= The records =
───

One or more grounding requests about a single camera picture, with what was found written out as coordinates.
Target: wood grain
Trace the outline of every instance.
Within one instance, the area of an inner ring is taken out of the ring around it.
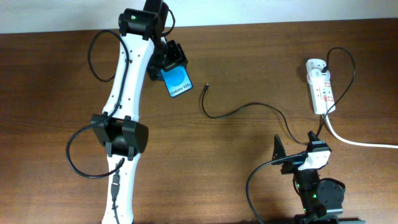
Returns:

───

= Assigned task =
The output should consist of every entry above, printed exactly, with the images removed.

= Answer section =
One or more grounding requests about a single camera picture, with what was found written out as coordinates.
Target: wood grain
Trace the outline of every instance.
Within one instance, the area of an inner ring is taken out of the ring around it.
Returns:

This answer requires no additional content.